In this expanded field of cultural production that is much more of an industry of ambitions than the intuition of esthetics we might be better off inhabiting, consensus must reward those of diligence and perseverance, practitioners who prove as prolific in their studio production as they are in their ability to get their work out to a wider audience. Nothing wrong with that really, but by chance it does leave out some pretty damn good artists whose art is as difficult for them to conjure as it is for us to comprehend. Let us agree that what grabs our attention is usually at least pretty interesting in and of itself. But in doing so we might also confess, entre nous, that there is a world of ideas and images elusively on the periphery of our mainstream vision that can be hauntingly registered as distractions from the larger narrative of our culture, provocations and perversities we choose to ignore as a matter of common decency that remain with us long after we’ve chosen to look the other way.
Just because she’s once again at last ended another one of her interminable exiles into the kind of Duchampian silence that perpetually shrouds her career in enigmatic obscurity and renders those of us who can never forget her work in that frustrated despair we suspect she must enjoy, we must take this opportunity to tell you that if you do one thing while the rest of the New York art world lies dormant this summer, go check out the new paintings by Sally Webster at Bowman/Bloom Gallery over on East 7th Street, currently open only by appointment, as if the dedicated devotee alone is welcome. Since the very idea of filling an entire gallery with only her own work is simply not her style, Webster invited two others to join her -- Walter Sunday, an amazing old freak from the Bay Area who makes irascible objects of magical mystification, and Erik Foss, a young painter and collage artist in New York who I’d bet even money on being really famous one day -- please consider this less a proper exhibition review than a long overdue love letter fan-boy tribute to a singular genius who has substantially changed my life.

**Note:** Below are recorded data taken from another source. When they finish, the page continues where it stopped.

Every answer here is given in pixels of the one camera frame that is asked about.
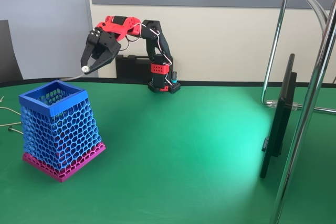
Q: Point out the blue and pink mesh basket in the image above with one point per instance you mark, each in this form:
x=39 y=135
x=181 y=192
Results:
x=68 y=103

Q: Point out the black plastic case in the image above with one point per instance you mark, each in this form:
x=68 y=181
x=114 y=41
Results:
x=131 y=68

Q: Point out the chrome stand pole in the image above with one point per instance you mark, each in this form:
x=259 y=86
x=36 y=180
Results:
x=302 y=129

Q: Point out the black and teal table clamp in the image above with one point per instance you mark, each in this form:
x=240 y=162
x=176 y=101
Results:
x=174 y=79

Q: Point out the green table cloth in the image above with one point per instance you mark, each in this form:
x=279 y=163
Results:
x=183 y=182

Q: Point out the black LED light panel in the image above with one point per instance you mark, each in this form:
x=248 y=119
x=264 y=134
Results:
x=278 y=129

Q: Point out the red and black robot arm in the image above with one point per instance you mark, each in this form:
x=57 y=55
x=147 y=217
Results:
x=157 y=69

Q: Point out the chrome tube frame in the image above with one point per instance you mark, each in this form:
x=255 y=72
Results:
x=275 y=37

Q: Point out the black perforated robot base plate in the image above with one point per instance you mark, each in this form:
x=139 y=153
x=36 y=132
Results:
x=174 y=87

By way of back-story we should at least explain that many of her most ardent fans know Sally Webster primarily as the most insanely fierce singer of the most theatrically outré art-damaged primal punk band to emerge from the most decadent and deranged hellhole of music in those years, San Francisco. Aptly called The Mutants, their recordings continue to be periodically reissued for no commercially viable reason other than as sonic proof to substantiate their reckless reputation, but as none of that could possibly convey the mayhem of their concerts the curious might get a better sense of just how out there they were by checking out the many photos that they great visionary artist Bruce Conner took of them, which have inevitably entered the art world by virtue of his legendary stature. Because of an incident too gruesome to recount here, The Mutants were legally forced to break up before they attained the broader fame they were destined for, but our loss of a banshee siren so visually contrary to the ideals of pop, though tragic for music, has in time been a secret gift to the world of visual art.
Hard enough as it may be to spend ten minutes in a room with a screaming baby, the very idea that Sally Webster has passed the last two years painting three disturbingly realistic portraits of wailing infants for her exhibition is impossible to imagine -- though they do constitute a fair measure of her sadistic humor. Like her last burst of pictorial perversity some years back (images of those make-you-gag saccharine-surrogate humanoid trolls faddishly popular in some kitsch days of yore), Webster’s crying babies are a devastating combination of ultra-cute and utterly grotesque. A mother herself of a tween-age kid who we say in all affection is surely as daft as his old lady, Sally Webster has tapped into something devastatingly unsettling here, the biologically decoding dementia of a hysterical infant that unglues even the chillest of parents, which we must trust the breeders reading this will know quite well enough without any elaboration. Now we all know that the infamous photographer and filmmaker Larry Clark is one really strange guy, but that he (who has long been a great supporter of Webster) has actually bought one of these gruesome Gerbers to live with is, well, even sicker than we imagined.
In closing we should briefly mention that Webster has also chosen to preview a few of examples of a new body of work she is exploring -- wildly explosive abstractions symbolically referential enough to make you sure they are of something hypnotically part of our perceptual experience that you swear you might have seen them before (perhaps when you closed your eyes after a dangerously long night on a very bad road) -- surely the most delightful eye-candy you can imagine, as if part of her unique gift is to deliver supreme pleasures commensurate with the unholy pain. As well that reminds me to mention that among her many migratory habits as an artist, Sally Webster has joined up with a crew of four old guys, veterans of such hippie shrines as The Filmore and The Boston Tea Party, to resurrect the all subsuming sublime of the Psychedelic Light Show. Seem to remember they did a show not so long ago at Pierogi out in Brooklyn, and have no idea when they might next strike, but if they do, try to lay your hands on some toxically bad LSD as it will definitely be well worth the trip.
"Cry Baby: Erik Foss, Walter Sunday, Sally Webster," by appointment at Bowman/Bloom Gallery, 95 East 7th Street, New York, N.Y. 10009
CARLO MCCORMICK is senior editor at Paper Magazine.